■ Required work
Nothing outside the range below should be printed. Output exactly the lines from the line with "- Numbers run" to the line with "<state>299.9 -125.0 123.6", both included.

[Records shown — start]

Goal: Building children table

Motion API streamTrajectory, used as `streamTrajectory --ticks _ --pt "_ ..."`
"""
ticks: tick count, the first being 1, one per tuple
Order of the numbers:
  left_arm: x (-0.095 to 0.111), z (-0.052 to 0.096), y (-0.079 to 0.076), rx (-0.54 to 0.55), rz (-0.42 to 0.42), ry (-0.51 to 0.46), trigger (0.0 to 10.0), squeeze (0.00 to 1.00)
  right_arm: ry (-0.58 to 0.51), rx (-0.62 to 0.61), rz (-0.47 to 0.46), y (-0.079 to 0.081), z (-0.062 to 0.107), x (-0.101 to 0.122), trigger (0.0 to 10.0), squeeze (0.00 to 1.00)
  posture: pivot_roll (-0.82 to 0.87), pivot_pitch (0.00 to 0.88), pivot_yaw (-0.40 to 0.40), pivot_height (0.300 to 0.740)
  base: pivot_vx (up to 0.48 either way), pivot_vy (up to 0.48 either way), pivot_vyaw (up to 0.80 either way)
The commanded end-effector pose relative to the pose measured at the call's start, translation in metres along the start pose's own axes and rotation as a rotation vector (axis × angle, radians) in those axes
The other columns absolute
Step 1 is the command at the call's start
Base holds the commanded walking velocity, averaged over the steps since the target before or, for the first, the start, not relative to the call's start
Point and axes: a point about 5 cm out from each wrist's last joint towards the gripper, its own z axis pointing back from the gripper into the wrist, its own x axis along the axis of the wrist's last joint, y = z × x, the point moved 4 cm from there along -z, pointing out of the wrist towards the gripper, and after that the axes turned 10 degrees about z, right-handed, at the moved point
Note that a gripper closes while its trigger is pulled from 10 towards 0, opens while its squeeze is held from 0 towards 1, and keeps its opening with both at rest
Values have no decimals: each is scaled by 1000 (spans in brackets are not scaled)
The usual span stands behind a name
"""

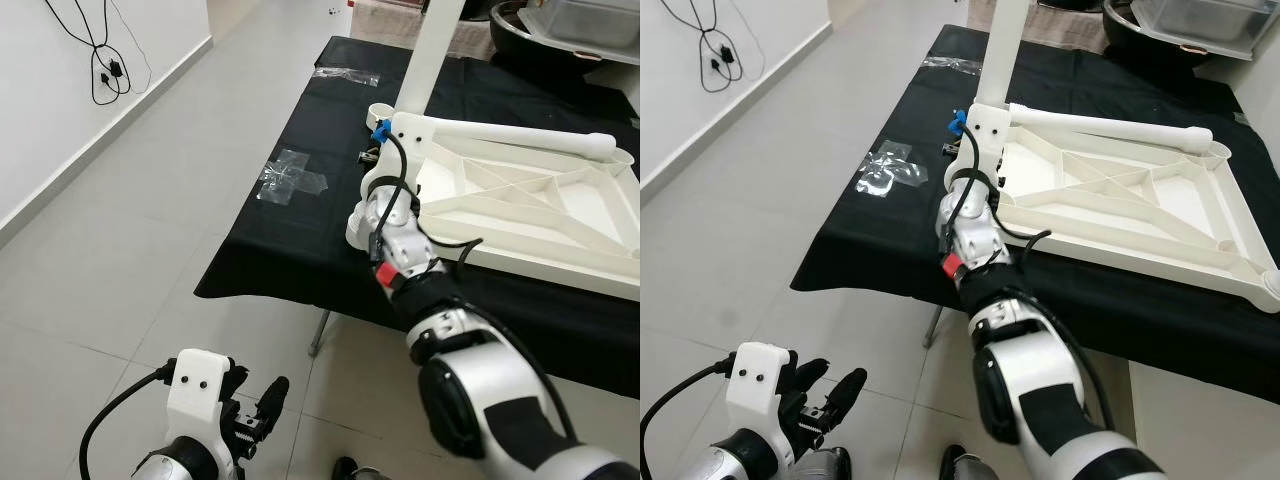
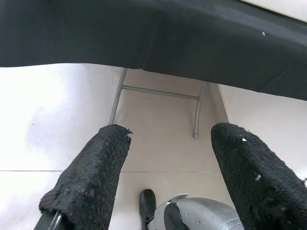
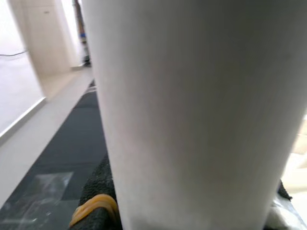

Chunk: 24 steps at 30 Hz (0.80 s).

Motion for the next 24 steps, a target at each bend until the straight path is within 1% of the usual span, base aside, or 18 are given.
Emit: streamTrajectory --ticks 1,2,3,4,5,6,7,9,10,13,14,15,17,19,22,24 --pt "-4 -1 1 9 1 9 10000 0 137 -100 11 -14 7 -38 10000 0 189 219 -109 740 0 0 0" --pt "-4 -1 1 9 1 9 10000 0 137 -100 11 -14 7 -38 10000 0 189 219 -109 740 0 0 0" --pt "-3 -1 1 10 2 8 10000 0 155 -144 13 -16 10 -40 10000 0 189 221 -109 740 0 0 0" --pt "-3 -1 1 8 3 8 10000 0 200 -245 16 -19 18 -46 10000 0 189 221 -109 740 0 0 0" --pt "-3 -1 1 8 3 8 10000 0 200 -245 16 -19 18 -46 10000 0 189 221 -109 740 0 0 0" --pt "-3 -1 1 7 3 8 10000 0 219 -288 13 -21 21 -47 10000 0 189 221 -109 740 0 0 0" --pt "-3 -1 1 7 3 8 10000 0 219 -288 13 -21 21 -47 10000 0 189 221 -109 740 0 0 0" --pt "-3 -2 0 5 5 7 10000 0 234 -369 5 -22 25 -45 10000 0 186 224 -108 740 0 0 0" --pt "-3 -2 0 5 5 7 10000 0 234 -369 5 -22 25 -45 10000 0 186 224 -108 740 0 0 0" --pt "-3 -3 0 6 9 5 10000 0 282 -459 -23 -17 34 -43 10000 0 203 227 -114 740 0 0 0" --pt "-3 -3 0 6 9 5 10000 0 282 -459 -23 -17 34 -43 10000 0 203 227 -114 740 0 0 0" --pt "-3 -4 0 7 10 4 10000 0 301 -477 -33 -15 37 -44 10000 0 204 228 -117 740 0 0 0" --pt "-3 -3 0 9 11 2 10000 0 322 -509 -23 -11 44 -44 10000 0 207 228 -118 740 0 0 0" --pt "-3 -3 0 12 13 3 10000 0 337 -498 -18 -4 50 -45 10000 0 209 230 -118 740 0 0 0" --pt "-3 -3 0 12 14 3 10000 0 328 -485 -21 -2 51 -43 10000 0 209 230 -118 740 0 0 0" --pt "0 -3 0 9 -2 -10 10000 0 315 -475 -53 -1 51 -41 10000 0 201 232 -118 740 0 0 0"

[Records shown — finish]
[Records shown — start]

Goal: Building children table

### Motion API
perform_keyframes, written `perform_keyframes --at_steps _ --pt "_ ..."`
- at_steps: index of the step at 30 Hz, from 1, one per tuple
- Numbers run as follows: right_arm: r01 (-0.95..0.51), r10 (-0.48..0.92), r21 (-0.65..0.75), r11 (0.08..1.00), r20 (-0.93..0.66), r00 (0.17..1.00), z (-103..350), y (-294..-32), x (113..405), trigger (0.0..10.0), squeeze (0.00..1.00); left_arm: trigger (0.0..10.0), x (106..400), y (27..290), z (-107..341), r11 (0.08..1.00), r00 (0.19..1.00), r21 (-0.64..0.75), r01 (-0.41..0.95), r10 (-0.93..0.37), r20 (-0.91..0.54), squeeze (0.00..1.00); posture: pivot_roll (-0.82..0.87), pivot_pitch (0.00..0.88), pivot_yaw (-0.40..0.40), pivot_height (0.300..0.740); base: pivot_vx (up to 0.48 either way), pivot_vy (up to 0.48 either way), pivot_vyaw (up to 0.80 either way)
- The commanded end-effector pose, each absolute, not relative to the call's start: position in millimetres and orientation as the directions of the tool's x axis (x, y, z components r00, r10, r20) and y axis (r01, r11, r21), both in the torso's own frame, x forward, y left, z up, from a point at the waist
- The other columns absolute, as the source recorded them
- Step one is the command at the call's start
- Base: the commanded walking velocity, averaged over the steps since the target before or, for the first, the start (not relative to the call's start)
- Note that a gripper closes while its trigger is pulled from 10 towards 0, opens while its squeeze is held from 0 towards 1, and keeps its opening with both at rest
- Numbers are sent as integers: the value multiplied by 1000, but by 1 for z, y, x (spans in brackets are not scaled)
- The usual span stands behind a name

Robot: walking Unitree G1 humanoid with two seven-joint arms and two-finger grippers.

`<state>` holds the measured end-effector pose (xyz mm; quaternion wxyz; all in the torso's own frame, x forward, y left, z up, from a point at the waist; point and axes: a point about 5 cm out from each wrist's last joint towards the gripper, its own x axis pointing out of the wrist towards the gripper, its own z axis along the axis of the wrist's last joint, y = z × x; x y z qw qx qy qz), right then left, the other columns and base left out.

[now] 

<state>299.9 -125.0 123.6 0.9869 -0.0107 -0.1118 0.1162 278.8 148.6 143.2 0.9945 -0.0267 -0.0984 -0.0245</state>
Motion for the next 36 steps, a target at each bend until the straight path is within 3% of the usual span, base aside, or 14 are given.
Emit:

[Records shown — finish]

■ Task output
- Numbers run as follows: right_arm: r01 (-0.95..0.51), r10 (-0.48..0.92), r21 (-0.65..0.75), r11 (0.08..1.00), r20 (-0.93..0.66), r00 (0.17..1.00), z (-103..350), y (-294..-32), x (113..405), trigger (0.0..10.0), squeeze (0.00..1.00); left_arm: trigger (0.0..10.0), x (106..400), y (27..290), z (-107..341), r11 (0.08..1.00), r00 (0.19..1.00), r21 (-0.64..0.75), r01 (-0.41..0.95), r10 (-0.93..0.37), r20 (-0.91..0.54), squeeze (0.00..1.00); posture: pivot_roll (-0.82..0.87), pivot_pitch (0.00..0.88), pivot_yaw (-0.40..0.40), pivot_height (0.300..0.740); base: pivot_vx (up to 0.48 either way), pivot_vy (up to 0.48 either way), pivot_vyaw (up to 0.80 either way)
- The commanded end-effector pose, each absolute, not relative to the call's start: position in millimetres and orientation as the directions of the tool's x axis (x, y, z components r00, r10, r20) and y axis (r01, r11, r21), both in the torso's own frame, x forward, y left, z up, from a point at the waist
- The other columns absolute, as the source recorded them
- Step one is the command at the call's start
- Base: the commanded walking velocity, averaged over the steps since the target before or, for the first, the start (not relative to the call's start)
- Note that a gripper closes while its trigger is pulled from 10 towards 0, opens while its squeeze is held from 0 towards 1, and keeps its opening with both at rest
- Numbers are sent as integers: the value multiplied by 1000, but by 1 for z, y, x (spans in brackets are not scaled)
- The usual span stands behind a name

Robot: walking Unitree G1 humanoid with two seven-joint arms and two-finger grippers.

`<state>` holds the measured end-effector pose (xyz mm; quaternion wxyz; all in the torso's own frame, x forward, y left, z up, from a point at the waist; point and axes: a point about 5 cm out from each wrist's last joint towards the gripper, its own x axis pointing out of the wrist towards the gripper, its own z axis along the axis of the wrist's last joint, y = z × x; x y z qw qx qy qz), right then left, the other columns and base left out.

[now] 

<state>299.9 -125.0 123.6 0.9869 -0.0107 -0.1118 0.1162 278.8 148.6 143.2 0.9945 -0.0267 -0.0984 -0.0245</state>

There is no more to the output, and the exercise is done.